TASK STATEMENT
List all the lines in these records that hold "blue".

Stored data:
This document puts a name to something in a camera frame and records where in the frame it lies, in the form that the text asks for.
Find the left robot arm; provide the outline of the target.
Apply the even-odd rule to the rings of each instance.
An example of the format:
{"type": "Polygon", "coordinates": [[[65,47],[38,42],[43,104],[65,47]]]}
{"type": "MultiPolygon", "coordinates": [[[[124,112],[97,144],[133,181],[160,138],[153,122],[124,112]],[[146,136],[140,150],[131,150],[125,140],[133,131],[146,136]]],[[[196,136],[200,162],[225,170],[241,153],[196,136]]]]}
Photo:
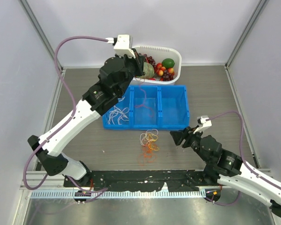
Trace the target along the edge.
{"type": "Polygon", "coordinates": [[[108,112],[123,97],[132,79],[143,75],[145,56],[115,56],[99,70],[98,82],[91,86],[74,109],[50,131],[40,137],[32,135],[28,143],[49,176],[71,177],[80,187],[90,183],[91,172],[82,161],[62,151],[86,126],[108,112]]]}

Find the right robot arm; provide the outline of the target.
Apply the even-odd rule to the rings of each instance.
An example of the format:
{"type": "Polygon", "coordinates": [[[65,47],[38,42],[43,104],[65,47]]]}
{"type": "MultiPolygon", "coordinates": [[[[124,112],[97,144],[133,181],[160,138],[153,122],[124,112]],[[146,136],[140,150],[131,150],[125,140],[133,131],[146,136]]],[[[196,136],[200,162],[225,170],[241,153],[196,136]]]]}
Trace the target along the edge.
{"type": "Polygon", "coordinates": [[[222,147],[211,135],[186,127],[171,131],[176,146],[191,148],[206,164],[202,179],[207,185],[218,183],[245,193],[281,218],[281,182],[254,168],[247,161],[222,147]]]}

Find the green melon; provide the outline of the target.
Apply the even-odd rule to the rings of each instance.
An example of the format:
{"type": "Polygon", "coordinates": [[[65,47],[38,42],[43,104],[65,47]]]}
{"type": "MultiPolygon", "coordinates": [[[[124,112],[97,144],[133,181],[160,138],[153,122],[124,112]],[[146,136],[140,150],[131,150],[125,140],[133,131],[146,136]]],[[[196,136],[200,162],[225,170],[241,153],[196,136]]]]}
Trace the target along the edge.
{"type": "Polygon", "coordinates": [[[143,79],[151,79],[155,75],[154,67],[147,62],[144,62],[143,64],[143,79]]]}

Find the red grape bunch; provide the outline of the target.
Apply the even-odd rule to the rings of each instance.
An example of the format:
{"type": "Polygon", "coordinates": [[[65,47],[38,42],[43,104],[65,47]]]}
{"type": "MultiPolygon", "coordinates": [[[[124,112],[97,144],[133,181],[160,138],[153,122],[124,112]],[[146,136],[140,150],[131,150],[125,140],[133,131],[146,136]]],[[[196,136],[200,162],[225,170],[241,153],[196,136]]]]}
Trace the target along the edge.
{"type": "Polygon", "coordinates": [[[145,62],[146,63],[149,63],[152,66],[156,65],[155,59],[152,56],[149,56],[147,54],[144,54],[143,56],[145,57],[145,62]]]}

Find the right blue bin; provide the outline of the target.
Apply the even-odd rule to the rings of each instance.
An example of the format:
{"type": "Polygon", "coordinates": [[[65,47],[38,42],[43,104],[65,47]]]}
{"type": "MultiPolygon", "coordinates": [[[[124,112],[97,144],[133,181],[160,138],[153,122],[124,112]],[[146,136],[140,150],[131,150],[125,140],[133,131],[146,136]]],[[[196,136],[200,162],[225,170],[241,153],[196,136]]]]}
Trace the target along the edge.
{"type": "Polygon", "coordinates": [[[160,87],[160,129],[180,130],[189,126],[190,111],[184,85],[160,87]]]}

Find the red yellow peaches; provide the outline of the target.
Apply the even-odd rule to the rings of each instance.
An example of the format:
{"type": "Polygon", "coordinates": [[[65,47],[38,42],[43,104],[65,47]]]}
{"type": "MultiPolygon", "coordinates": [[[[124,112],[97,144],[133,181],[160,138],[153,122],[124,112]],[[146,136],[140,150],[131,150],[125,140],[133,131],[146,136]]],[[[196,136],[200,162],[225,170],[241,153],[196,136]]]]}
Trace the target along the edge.
{"type": "Polygon", "coordinates": [[[167,82],[172,81],[174,79],[175,71],[174,68],[166,68],[162,65],[162,63],[157,63],[154,66],[155,77],[159,79],[159,81],[167,82]]]}

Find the white plastic basket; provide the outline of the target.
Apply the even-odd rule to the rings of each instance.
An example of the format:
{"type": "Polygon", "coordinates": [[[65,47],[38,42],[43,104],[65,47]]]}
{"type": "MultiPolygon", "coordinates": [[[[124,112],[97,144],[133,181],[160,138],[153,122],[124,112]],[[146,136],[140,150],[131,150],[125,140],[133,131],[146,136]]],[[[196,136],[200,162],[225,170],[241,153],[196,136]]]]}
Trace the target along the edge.
{"type": "Polygon", "coordinates": [[[156,78],[155,81],[148,79],[133,78],[130,83],[131,85],[174,85],[175,82],[180,78],[182,57],[177,50],[168,47],[152,45],[135,45],[134,48],[137,50],[138,53],[145,53],[148,56],[152,56],[157,63],[162,62],[166,58],[173,59],[175,62],[175,65],[173,67],[175,74],[173,76],[173,80],[171,81],[159,81],[159,78],[156,78]]]}

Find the green mango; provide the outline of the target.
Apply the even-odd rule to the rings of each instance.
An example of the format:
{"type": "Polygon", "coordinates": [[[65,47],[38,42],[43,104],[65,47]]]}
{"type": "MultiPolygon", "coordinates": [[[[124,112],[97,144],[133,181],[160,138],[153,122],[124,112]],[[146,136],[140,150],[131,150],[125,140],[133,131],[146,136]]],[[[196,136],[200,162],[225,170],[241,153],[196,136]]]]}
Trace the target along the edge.
{"type": "Polygon", "coordinates": [[[168,68],[174,68],[175,62],[171,58],[166,58],[162,61],[162,66],[165,67],[166,69],[168,68]]]}

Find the left blue bin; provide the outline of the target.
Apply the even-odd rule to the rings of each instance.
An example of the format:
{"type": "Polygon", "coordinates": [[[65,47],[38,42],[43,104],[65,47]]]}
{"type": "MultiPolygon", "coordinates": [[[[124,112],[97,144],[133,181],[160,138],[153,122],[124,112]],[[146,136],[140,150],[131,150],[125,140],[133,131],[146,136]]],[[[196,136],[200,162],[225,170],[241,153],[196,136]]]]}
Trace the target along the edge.
{"type": "Polygon", "coordinates": [[[118,99],[118,103],[107,111],[102,117],[105,129],[124,130],[129,128],[130,113],[130,87],[118,99]]]}

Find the aluminium frame rail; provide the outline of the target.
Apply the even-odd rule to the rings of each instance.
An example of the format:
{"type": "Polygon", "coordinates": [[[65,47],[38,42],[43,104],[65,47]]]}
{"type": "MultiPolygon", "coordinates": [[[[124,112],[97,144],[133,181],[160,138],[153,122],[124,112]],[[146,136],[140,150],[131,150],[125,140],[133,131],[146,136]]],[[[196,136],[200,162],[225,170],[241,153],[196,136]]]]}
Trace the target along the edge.
{"type": "MultiPolygon", "coordinates": [[[[28,171],[26,174],[27,184],[31,187],[35,187],[43,180],[45,175],[45,171],[28,171]]],[[[60,174],[55,176],[47,176],[44,183],[38,189],[63,188],[64,178],[65,177],[60,174]]]]}

ANSWER BOX
Find the right blue bin; provide the outline of the target.
Find the left blue bin; provide the outline of the target.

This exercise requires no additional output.